### Work request
Write out the lines below exactly, beginning at the one with "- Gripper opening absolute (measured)" and stopping after the one with "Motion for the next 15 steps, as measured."; the pictures are not copied.

### Exercise material
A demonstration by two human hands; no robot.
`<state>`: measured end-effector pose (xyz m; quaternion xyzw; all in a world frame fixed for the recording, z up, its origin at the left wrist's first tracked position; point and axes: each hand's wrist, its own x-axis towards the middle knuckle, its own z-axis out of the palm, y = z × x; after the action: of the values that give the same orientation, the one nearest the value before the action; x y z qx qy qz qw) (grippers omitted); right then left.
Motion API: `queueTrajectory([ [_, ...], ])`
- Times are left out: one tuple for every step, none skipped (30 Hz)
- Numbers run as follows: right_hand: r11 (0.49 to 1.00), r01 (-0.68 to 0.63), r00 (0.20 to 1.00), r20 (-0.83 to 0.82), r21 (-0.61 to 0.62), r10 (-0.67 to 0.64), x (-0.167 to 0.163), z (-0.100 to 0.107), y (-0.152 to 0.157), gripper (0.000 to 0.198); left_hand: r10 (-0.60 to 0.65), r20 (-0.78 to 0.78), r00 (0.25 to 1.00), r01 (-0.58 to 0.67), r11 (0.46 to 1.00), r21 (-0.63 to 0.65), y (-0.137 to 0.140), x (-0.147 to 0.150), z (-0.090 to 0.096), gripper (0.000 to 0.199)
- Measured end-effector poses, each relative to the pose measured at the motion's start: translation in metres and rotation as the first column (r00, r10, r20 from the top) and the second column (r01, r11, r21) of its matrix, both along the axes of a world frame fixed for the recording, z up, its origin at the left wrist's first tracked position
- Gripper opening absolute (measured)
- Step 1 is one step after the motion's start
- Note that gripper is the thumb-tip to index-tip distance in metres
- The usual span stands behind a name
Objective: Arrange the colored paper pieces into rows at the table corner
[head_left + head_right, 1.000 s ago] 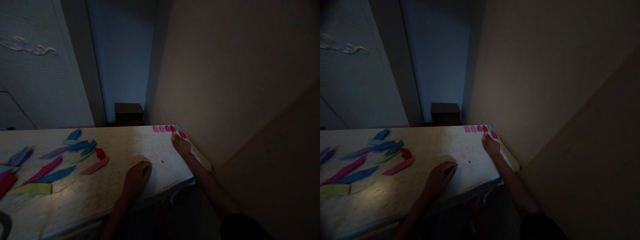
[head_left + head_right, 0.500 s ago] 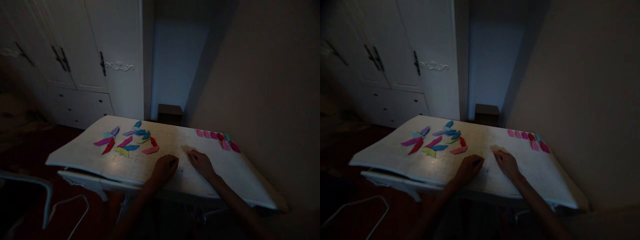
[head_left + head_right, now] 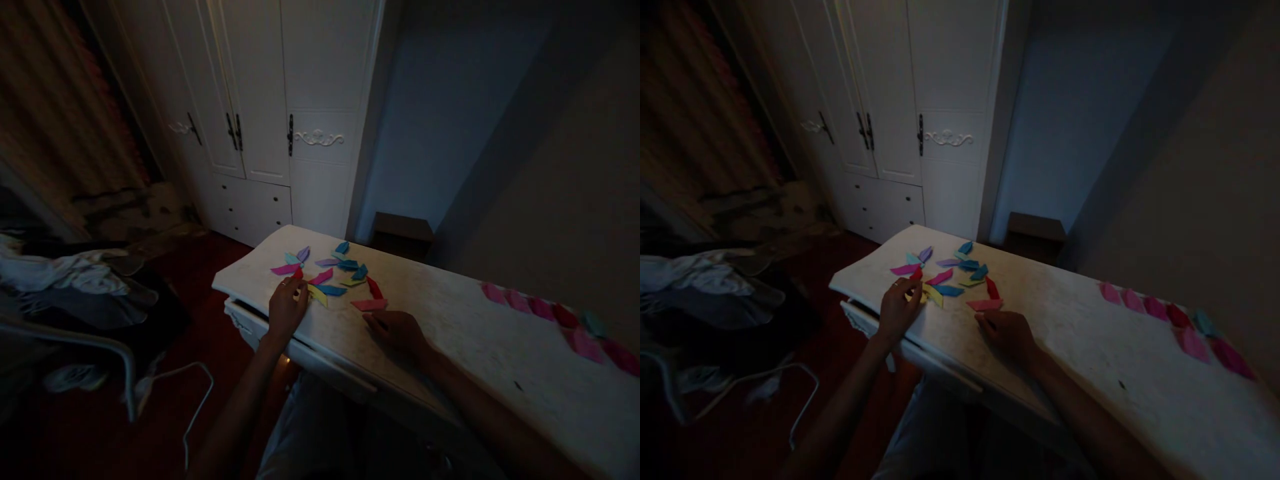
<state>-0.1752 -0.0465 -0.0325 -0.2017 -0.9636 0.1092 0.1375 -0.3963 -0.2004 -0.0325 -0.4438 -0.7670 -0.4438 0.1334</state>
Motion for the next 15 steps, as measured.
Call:
queueTrajectory([
  [1.000, -0.013, 1.000, -0.002, 0.013, 0.013, 0.000, -0.001, 0.000, 0.051, 0.047, 0.004, 0.999, -0.047, 0.999, -0.006, -0.003, -0.007, 0.002, 0.015],
  [1.000, -0.022, 1.000, -0.005, 0.023, 0.022, 0.001, -0.003, 0.001, 0.052, 0.087, 0.013, 0.996, -0.087, 0.996, -0.022, -0.005, -0.014, 0.004, 0.016],
  [0.999, -0.028, 1.000, -0.007, 0.030, 0.028, 0.002, -0.004, 0.001, 0.053, 0.121, 0.024, 0.992, -0.120, 0.992, -0.046, -0.006, -0.020, 0.006, 0.017],
  [0.999, -0.033, 0.999, -0.008, 0.038, 0.033, 0.003, -0.006, 0.002, 0.054, 0.145, 0.032, 0.989, -0.142, 0.987, -0.074, -0.006, -0.025, 0.008, 0.020],
  [0.998, -0.037, 0.999, -0.007, 0.047, 0.038, 0.004, -0.007, 0.002, 0.054, 0.161, 0.032, 0.986, -0.157, 0.983, -0.100, -0.005, -0.030, 0.009, 0.022],
  [0.998, -0.043, 0.999, -0.003, 0.055, 0.044, 0.005, -0.008, 0.002, 0.055, 0.169, 0.020, 0.985, -0.165, 0.978, -0.125, -0.004, -0.034, 0.011, 0.023],
  [0.997, -0.049, 0.999, 0.000, 0.063, 0.049, 0.006, -0.009, 0.002, 0.055, 0.175, -0.003, 0.985, -0.173, 0.974, -0.146, -0.002, -0.039, 0.012, 0.024],
  [0.996, -0.052, 0.999, 0.001, 0.070, 0.052, 0.006, -0.010, 0.001, 0.055, 0.181, -0.034, 0.983, -0.184, 0.969, -0.163, 0.001, -0.044, 0.013, 0.024],
  [0.996, -0.052, 0.999, 0.000, 0.074, 0.052, 0.006, -0.010, 0.001, 0.055, 0.186, -0.066, 0.980, -0.195, 0.964, -0.181, 0.004, -0.049, 0.014, 0.024],
  [0.996, -0.052, 0.999, -0.002, 0.077, 0.052, 0.005, -0.010, 0.000, 0.055, 0.191, -0.093, 0.977, -0.206, 0.958, -0.201, 0.007, -0.054, 0.015, 0.024],
  [0.996, -0.049, 0.999, -0.007, 0.079, 0.050, 0.005, -0.010, 0.000, 0.055, 0.199, -0.110, 0.974, -0.219, 0.951, -0.219, 0.010, -0.060, 0.016, 0.025],
  [0.996, -0.044, 0.999, -0.012, 0.082, 0.045, 0.005, -0.010, -0.001, 0.054, 0.209, -0.119, 0.971, -0.232, 0.943, -0.238, 0.014, -0.065, 0.018, 0.026],
  [0.996, -0.041, 0.999, -0.016, 0.084, 0.043, 0.004, -0.009, -0.001, 0.054, 0.221, -0.123, 0.968, -0.246, 0.935, -0.255, 0.017, -0.070, 0.019, 0.027],
  [0.995, -0.041, 0.999, -0.018, 0.086, 0.043, 0.004, -0.009, -0.001, 0.053, 0.232, -0.126, 0.965, -0.259, 0.926, -0.275, 0.021, -0.075, 0.020, 0.028],
  [0.995, -0.042, 0.999, -0.019, 0.087, 0.044, 0.004, -0.009, -0.001, 0.052, 0.239, -0.131, 0.962, -0.268, 0.916, -0.300, 0.024, -0.079, 0.022, 0.029],
])
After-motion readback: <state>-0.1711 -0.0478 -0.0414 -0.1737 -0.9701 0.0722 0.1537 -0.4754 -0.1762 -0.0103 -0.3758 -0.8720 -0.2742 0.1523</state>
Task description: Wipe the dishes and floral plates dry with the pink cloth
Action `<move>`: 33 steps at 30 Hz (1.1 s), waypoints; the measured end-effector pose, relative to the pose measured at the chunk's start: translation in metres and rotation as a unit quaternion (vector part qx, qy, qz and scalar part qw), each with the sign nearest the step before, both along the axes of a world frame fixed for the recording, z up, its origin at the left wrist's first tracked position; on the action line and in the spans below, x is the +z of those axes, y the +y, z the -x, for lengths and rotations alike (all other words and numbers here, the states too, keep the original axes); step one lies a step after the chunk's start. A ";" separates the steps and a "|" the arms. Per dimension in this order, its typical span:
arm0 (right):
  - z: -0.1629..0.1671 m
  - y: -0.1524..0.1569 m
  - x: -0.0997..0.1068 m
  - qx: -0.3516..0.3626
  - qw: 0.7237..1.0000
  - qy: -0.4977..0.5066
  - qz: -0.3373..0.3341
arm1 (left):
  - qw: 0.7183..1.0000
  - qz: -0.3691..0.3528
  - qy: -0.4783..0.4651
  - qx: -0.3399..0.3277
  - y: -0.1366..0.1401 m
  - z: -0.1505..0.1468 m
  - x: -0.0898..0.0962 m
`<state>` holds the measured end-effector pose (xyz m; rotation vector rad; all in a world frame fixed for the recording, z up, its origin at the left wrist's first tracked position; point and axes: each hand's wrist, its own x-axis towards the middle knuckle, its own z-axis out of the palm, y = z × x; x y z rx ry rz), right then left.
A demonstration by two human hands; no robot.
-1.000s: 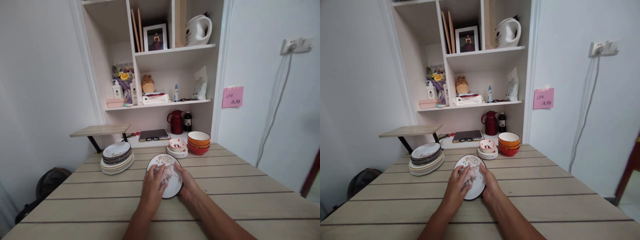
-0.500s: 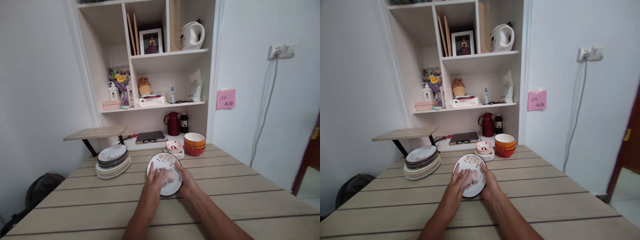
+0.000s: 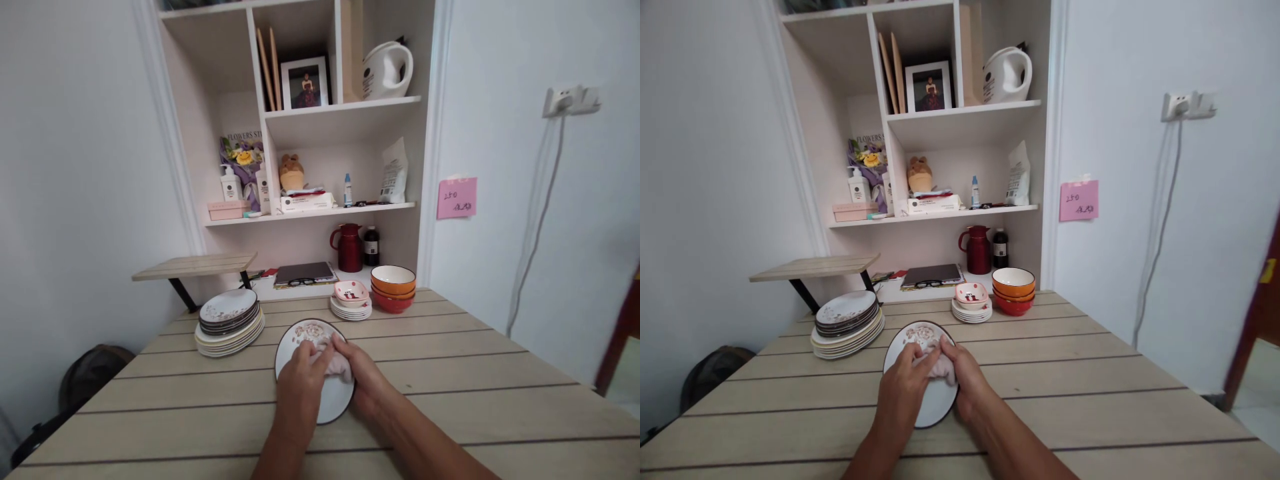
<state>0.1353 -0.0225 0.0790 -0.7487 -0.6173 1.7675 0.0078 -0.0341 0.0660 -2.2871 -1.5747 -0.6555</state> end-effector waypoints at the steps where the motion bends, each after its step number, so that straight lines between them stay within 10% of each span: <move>1: 0.002 -0.001 -0.001 0.000 1.000 -0.005 -0.001 | 1.000 -0.012 -0.008 0.026 0.000 0.001 0.000; 9: 0.005 0.000 -0.003 -0.017 0.999 0.001 0.039 | 0.981 -0.003 -0.068 0.184 0.005 0.020 0.007; 19: -0.027 0.019 -0.001 -0.098 0.991 0.067 0.067 | 0.995 0.065 -0.057 0.039 0.003 -0.007 -0.005; 25: -0.020 0.016 0.000 -0.018 0.994 0.088 0.061 | 0.992 0.090 -0.049 -0.075 0.003 -0.010 -0.006; 33: -0.005 0.002 0.004 -0.011 0.999 0.019 0.045 | 0.999 0.012 -0.051 -0.010 0.003 0.000 0.001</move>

### Response area
- Gripper opening absolute (measured)
- Step 1 is one step after the motion's start
- Note that gripper is the thumb-tip to index-tip distance in metres
- The usual span stands behind a name
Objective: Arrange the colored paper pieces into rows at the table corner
[head_left + head_right, 1.000 s ago] 
[head_left + head_right, 0.500 s ago] 
[head_left + head_right, now] 
<state>-0.1752 -0.0465 -0.0325 -0.2017 -0.9636 0.1092 0.1375 -0.3963 -0.2004 -0.0325 -0.4438 -0.7670 -0.4438 0.1334</state>
Motion for the next 15 steps, as measured.

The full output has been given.